EXERCISE: The whole listing is to be restated word for word with no images.

RECORDED DATA:
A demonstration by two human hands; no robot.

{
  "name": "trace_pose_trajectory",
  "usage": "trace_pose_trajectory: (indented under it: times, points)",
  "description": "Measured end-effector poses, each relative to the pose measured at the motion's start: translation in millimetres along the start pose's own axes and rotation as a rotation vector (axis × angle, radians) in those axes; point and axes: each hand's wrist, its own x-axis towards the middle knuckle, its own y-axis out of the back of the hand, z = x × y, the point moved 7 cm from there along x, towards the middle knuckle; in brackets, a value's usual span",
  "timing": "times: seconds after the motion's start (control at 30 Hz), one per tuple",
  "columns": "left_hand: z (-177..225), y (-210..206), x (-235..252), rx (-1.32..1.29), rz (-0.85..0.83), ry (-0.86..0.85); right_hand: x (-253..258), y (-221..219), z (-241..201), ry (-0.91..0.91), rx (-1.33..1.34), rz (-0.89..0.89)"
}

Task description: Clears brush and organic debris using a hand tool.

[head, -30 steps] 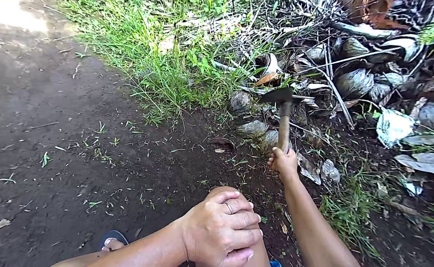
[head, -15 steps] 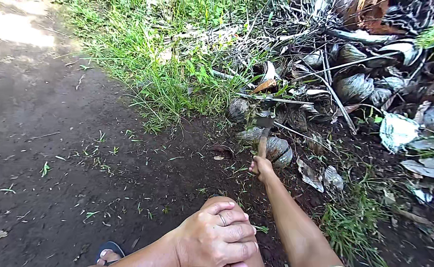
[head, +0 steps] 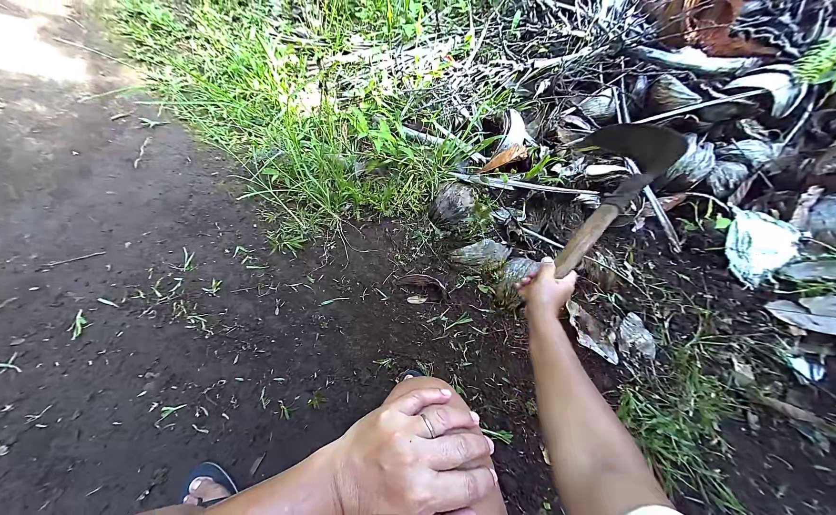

RESPONSE:
A demonstration by two human hands; no robot.

{
  "name": "trace_pose_trajectory",
  "usage": "trace_pose_trajectory: (indented under it: times, points)",
  "description": "Measured end-effector poses, each relative to the pose measured at the motion's start: translation in millimetres along the start pose's own axes and rotation as a rotation vector (axis × angle, radians) in those axes; point and axes: each hand's wrist, its own x-axis towards the middle knuckle, its own y-axis out of the back of the hand, z = x × y, the point moved 7 cm from there along x, towards the middle knuckle; in brackets, a value's usual span",
  "timing": "times: seconds after the motion's start (control at 30 Hz), one per tuple",
  "columns": "left_hand: z (-177..225), y (-210..206), x (-235..252), rx (-1.32..1.29), rz (-0.85..0.83), ry (-0.86..0.85); right_hand: x (-253..258), y (-221..219), z (-241..201), ry (-0.91..0.91), rx (-1.33..1.34), rz (-0.89..0.89)"
}

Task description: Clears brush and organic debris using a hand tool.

[head, -30 steps] 
[head, -15 steps] 
[head, +0 steps] 

Nothing else remains in this exercise.